Read more on what is predictive analytics for beginners here.

This article was published as a part of the Data Science Blogathon.

Table of Contents

Understanding the Problem Statement

This project understands how the student’s performance (test scores) is affected by other variables such as Gender, Ethnicity, Parental level of education, and Lunch and Test preparation course.

The primary objective of higher education institutions is to impart quality education to their students. To achieve the highest level of quality in the education system, knowledge must be discovered to predict student enrollment in specific courses, identify issues with traditional classroom teaching models, detect unfair means used in online examinations, detect abnormal values in student result sheets, and predict student performance. This knowledge is hidden within educational datasets and can be extracted through data mining techniques.

This project focuses on evaluating students’ capabilities in various subjects using a classification task. Data classification has many approaches, and the decision tree method and probabilistic classification method are utilized here. By performing this task, knowledge is extracted that describes students’ performance in the end-semester examination. This helps in identifying dropouts and students who require special attention, enabling teachers to provide appropriate advising and counseling.

Data Collection

Dataset Source – Students performance dataset.csv. The data consists of 8 column and 1000 rows.
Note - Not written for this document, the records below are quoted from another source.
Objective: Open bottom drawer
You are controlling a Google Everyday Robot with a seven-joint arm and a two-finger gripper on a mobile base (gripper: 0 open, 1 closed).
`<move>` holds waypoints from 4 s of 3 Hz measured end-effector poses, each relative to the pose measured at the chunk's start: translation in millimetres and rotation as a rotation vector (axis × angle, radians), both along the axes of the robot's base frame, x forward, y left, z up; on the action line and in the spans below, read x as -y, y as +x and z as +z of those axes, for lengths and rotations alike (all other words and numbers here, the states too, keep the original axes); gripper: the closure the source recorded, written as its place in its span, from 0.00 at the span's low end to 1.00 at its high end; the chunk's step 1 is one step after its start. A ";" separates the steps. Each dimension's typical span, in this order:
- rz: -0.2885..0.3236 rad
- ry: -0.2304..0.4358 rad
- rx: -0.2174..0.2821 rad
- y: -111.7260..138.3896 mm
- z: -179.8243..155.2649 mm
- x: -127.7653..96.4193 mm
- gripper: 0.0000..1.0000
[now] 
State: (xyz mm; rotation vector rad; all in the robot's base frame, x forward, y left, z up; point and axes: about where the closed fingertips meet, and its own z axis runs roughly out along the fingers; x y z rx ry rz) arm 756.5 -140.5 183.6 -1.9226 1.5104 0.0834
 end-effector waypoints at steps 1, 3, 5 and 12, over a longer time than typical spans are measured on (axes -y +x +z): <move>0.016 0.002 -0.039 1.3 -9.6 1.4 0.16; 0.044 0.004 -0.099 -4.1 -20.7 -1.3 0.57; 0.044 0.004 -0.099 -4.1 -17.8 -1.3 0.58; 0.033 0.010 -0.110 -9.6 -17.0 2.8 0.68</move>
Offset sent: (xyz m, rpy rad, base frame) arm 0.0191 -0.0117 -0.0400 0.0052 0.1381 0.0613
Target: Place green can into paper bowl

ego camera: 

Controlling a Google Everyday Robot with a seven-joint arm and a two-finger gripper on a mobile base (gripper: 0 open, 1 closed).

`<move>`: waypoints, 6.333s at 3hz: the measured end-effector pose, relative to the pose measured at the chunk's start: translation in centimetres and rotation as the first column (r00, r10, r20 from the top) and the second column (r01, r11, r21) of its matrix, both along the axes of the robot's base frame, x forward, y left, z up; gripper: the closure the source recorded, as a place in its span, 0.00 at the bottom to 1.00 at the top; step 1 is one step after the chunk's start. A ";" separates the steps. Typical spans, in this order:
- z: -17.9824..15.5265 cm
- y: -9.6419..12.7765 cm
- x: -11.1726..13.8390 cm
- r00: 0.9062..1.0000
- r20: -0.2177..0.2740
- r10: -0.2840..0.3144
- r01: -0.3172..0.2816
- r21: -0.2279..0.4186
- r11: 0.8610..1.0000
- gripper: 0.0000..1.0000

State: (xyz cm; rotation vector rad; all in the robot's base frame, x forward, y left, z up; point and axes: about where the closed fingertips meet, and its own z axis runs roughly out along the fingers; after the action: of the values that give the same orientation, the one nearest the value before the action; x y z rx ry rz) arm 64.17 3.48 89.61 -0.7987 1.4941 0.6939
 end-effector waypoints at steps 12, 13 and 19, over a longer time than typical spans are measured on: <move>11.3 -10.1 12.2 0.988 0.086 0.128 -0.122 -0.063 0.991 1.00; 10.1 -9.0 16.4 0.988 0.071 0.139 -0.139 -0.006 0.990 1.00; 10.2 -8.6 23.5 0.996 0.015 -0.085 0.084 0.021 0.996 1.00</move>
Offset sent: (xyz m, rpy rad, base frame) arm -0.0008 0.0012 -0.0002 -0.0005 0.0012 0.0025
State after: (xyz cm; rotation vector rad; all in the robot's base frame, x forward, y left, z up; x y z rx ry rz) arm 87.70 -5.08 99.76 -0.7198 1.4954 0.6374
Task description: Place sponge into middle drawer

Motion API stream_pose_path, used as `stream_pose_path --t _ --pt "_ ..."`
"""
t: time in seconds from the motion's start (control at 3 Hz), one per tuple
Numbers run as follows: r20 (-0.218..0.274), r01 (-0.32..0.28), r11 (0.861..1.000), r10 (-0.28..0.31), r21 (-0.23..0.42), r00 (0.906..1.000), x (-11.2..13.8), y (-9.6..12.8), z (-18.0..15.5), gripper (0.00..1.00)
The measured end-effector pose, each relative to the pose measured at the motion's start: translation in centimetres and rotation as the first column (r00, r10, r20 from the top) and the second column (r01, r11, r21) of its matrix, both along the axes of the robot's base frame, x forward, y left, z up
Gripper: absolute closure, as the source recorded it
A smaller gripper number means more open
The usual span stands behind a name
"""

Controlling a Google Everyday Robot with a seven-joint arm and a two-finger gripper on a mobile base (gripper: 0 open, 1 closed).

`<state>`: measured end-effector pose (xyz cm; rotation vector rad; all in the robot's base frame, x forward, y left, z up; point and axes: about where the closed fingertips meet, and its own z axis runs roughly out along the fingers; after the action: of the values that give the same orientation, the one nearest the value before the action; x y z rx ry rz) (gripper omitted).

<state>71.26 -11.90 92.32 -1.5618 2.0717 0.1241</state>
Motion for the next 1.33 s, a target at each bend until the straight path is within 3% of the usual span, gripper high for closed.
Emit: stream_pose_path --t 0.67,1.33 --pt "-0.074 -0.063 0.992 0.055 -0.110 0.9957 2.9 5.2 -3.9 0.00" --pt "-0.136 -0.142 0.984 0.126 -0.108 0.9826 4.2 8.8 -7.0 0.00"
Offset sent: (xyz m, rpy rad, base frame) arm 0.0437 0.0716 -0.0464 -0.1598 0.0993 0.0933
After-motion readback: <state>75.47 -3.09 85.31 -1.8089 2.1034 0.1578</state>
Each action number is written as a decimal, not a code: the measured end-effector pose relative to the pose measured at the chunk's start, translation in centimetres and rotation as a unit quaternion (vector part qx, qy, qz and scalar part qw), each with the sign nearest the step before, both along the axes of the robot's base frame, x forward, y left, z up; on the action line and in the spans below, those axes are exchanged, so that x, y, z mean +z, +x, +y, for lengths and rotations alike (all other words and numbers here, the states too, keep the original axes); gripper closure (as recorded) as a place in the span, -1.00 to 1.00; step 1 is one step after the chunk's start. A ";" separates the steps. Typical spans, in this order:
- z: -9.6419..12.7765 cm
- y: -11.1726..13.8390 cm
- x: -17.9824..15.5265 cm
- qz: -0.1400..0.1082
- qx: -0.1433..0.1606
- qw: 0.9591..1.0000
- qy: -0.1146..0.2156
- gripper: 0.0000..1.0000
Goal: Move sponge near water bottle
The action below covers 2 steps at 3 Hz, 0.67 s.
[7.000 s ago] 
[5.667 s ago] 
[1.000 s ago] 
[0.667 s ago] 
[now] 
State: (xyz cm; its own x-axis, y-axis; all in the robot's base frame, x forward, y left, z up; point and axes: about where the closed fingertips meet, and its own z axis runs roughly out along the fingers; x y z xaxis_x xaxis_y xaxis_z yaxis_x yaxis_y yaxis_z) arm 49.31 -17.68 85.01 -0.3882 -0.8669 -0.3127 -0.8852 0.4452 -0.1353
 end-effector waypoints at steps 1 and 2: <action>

Import Data and Required Packages

Importing Pandas, Numpy, Matplotlib, Seaborn and Warings Library.

import pandas as pd
import numpy as np
import matplotlib.pyplot as plt
import seaborn as sns
import warnings 
warnings.filterwarnings("ignore")

Import the CSV Data as Pandas DataFrame

df = pd.read_csv("data/StudentsPerformance.csv")

Show the top 5 Recoreds

df.head()

Analysis | student performance | dataset

show the top 5 records on the dataset and look at the features.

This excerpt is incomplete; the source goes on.